Sylvia Burwell: Obamacare repeal to impact states

Obama’s top health official is expected to warn Congress that repealing Obamacare without a replacement will wreak havoc on state finances and force some smaller hospitals to close.

Health and Human Services Secretary Sylvia Burwell will deliver remarks on Monday at the National Press Club. Excerpts from her remarks continue the escalating rhetoric from Obama administration officials urging the GOP-controlled Congress to reconsider any attempts to repeal Obamacare without a replacement ready.

Burwell will discuss not just the impact of repealing the law without a replacement on insurance markets but also on states.

“Governors of both parties have said that repeal and delay would create unacceptable uncertainty for their state budgets, and their states’ economies,” according to an excerpt of Burwell’s remarks.

She added that some rural or community hospitals will “have to shrink or even shut down if they can’t count on funding through Medicaid,” which was expanded under the law.

The address, Burwell’s last as HHS secretary, will also touch on the problems threatening the individual insurance market, which is for people who don’t get coverage through their jobs. The market includes Obamacare’s exchanges and many of the regulations on insurers such as mandated essential benefits in plans.

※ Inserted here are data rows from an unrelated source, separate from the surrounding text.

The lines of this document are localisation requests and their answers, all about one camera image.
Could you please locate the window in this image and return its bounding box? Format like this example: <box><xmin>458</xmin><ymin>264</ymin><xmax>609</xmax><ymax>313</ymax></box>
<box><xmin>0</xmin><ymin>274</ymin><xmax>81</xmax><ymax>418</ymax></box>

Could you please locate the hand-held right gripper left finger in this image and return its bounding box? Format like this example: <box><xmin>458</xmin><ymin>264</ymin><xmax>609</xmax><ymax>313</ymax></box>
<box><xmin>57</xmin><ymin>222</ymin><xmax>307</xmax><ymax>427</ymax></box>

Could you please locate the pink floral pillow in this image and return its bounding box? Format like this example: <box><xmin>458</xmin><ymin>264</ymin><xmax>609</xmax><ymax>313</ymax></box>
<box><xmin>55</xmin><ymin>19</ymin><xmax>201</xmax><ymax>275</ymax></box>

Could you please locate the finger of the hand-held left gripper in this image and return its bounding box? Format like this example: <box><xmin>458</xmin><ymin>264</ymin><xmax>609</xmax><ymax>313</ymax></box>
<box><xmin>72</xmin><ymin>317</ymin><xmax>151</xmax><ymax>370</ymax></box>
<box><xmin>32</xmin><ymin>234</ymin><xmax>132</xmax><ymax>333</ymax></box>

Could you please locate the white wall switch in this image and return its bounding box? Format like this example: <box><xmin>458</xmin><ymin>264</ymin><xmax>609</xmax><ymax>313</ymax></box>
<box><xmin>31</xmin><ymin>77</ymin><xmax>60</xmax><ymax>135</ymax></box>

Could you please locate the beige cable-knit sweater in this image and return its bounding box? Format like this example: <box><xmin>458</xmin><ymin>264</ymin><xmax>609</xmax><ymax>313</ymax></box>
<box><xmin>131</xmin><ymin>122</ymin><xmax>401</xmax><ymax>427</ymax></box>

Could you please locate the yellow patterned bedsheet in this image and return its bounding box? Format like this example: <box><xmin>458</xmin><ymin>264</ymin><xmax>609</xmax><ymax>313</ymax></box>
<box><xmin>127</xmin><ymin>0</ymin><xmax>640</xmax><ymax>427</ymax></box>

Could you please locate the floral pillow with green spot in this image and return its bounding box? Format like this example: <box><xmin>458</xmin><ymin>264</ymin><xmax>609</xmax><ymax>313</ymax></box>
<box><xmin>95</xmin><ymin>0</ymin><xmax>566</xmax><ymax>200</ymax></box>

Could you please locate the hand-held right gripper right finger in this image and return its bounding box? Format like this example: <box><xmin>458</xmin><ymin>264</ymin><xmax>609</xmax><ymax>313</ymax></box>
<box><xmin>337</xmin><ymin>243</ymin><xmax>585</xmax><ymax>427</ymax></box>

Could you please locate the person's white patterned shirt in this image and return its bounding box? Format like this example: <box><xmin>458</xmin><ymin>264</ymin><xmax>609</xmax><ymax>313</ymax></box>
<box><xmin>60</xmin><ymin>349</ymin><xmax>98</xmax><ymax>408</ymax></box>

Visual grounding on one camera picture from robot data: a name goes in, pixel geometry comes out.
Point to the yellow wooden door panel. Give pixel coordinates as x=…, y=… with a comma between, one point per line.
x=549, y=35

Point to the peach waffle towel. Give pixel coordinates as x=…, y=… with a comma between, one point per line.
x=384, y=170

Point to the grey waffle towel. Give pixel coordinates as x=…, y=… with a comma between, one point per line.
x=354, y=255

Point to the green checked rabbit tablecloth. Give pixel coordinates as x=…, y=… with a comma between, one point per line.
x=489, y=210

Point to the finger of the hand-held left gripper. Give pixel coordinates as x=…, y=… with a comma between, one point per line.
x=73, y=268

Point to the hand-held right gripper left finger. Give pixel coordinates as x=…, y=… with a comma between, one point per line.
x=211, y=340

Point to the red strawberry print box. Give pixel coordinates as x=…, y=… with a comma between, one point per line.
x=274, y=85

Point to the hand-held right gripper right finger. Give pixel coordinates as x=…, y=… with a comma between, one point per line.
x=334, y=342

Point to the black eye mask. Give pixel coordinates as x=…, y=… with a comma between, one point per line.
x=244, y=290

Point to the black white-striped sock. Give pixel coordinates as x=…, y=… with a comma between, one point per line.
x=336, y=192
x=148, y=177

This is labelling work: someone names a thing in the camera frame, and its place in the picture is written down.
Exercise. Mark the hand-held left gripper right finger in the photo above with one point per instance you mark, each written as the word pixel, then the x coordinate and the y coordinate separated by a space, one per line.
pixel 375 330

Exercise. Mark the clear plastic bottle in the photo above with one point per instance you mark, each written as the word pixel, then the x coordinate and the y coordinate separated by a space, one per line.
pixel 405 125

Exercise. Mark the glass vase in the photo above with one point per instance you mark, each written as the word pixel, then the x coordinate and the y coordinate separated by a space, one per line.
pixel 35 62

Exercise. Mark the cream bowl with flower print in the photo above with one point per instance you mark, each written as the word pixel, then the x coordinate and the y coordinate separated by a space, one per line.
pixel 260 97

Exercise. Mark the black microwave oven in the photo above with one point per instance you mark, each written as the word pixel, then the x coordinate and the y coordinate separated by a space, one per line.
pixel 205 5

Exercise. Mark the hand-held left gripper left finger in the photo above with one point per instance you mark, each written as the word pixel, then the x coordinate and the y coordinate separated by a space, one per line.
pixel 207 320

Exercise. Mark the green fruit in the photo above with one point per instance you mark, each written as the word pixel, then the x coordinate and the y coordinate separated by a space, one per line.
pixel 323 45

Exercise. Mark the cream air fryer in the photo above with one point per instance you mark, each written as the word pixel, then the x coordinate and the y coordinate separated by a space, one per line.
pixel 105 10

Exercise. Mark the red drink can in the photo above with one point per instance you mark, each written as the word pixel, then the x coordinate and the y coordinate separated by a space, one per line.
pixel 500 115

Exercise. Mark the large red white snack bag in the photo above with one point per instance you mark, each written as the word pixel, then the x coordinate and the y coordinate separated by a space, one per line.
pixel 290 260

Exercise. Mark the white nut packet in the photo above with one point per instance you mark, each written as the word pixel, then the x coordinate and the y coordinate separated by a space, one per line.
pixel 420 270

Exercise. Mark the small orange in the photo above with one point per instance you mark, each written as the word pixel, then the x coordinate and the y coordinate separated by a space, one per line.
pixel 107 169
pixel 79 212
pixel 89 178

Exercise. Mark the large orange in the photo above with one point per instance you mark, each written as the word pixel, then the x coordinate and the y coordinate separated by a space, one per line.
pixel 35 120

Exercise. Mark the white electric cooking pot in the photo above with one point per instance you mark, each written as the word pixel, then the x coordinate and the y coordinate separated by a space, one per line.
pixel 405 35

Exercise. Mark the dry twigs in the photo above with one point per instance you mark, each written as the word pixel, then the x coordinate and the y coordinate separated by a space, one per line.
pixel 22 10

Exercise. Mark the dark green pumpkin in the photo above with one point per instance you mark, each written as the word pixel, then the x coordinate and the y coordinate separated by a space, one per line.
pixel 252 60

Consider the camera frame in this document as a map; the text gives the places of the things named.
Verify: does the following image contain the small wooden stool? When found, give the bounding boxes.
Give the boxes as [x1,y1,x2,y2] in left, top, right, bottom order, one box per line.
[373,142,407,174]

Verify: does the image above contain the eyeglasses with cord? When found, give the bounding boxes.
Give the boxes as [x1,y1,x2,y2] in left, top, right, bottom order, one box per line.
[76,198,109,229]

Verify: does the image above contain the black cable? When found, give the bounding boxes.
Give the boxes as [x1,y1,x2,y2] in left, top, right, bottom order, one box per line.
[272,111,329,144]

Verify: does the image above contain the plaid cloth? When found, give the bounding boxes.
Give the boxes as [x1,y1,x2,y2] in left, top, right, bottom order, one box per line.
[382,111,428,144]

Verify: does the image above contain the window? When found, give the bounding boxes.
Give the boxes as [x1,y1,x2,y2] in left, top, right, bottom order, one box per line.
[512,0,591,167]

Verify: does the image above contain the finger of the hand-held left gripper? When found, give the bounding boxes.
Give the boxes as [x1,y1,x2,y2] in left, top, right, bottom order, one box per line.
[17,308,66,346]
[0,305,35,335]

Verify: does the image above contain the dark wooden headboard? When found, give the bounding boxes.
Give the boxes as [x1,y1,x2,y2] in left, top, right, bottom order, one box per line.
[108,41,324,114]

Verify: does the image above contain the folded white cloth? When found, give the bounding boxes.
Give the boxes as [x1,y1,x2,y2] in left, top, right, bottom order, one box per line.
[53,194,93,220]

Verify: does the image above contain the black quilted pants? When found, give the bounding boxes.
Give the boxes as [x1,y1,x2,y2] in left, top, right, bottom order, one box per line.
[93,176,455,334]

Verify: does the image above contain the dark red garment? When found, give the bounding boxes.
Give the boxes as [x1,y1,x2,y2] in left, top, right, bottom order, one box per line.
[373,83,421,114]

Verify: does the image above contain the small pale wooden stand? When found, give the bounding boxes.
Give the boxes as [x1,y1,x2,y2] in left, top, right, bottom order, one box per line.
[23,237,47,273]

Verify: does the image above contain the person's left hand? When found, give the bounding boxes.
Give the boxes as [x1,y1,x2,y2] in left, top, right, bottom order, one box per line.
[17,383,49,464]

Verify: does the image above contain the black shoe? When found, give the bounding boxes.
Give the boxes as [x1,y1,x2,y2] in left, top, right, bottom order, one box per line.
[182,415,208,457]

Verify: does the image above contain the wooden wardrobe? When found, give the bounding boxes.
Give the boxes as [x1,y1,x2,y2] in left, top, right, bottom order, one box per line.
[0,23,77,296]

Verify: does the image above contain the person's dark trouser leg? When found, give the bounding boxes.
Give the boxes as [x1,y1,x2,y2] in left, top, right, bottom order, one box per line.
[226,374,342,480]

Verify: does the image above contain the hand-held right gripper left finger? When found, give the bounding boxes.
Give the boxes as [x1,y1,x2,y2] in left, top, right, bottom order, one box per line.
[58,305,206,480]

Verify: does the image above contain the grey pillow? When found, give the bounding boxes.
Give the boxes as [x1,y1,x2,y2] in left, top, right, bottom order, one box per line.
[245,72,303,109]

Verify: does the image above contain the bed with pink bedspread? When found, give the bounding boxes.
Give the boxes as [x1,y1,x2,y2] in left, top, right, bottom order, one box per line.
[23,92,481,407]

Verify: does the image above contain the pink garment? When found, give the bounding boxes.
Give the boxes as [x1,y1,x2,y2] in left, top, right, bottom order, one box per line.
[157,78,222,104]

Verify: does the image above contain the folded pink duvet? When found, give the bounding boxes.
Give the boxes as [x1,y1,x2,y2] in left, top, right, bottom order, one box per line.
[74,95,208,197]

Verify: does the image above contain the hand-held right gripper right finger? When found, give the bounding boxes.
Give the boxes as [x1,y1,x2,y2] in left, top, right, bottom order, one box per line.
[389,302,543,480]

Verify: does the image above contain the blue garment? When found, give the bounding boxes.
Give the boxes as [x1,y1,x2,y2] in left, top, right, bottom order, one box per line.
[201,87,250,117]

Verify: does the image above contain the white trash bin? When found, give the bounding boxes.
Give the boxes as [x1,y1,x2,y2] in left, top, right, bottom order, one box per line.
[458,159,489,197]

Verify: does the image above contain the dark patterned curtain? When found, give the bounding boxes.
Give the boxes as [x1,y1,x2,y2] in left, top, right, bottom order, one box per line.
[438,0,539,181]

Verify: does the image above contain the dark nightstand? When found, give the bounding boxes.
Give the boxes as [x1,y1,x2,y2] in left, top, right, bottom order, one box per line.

“If the Affordable Care Act is repealed without a replacement, the damage to the country’s individual insurance market will begin this spring,” the excerpts say. “If health insurance companies don’t know what the market will look like going forward, many will either raise prices or drop out.”

Republicans have responded to Democratic attacks by noting that individual markets are already collapsing with some major insurers defecting and those that remain raising prices by up to 50 to 70 percent in some areas.

This law is hurting people right now,” said Speaker Paul Ryan during a press conference Friday. “We have to step in front of this chaos and provide relief for people.”

Republicans will vote later this week in the Senate on a budget resolution that kick starts the Obamacare repeal process. The resolution sets spending levels for the next decade and calls on House and Senate committees to draft repeal legislation that will use the reconciliation pathway.

Reconciliation is a procedural move that enables a piece of legislation to be approved in the Senate via a simple majority, rather than the 60 votes needed to break a filibuster. A bill that uses reconciliation must address budget and spending levels, hence the need for the budget resolution.

The GOP may leave Obamacare intact for a few years while a replacement is crafted.

Several GOP senators have voiced concern about repealing the law without a replacement.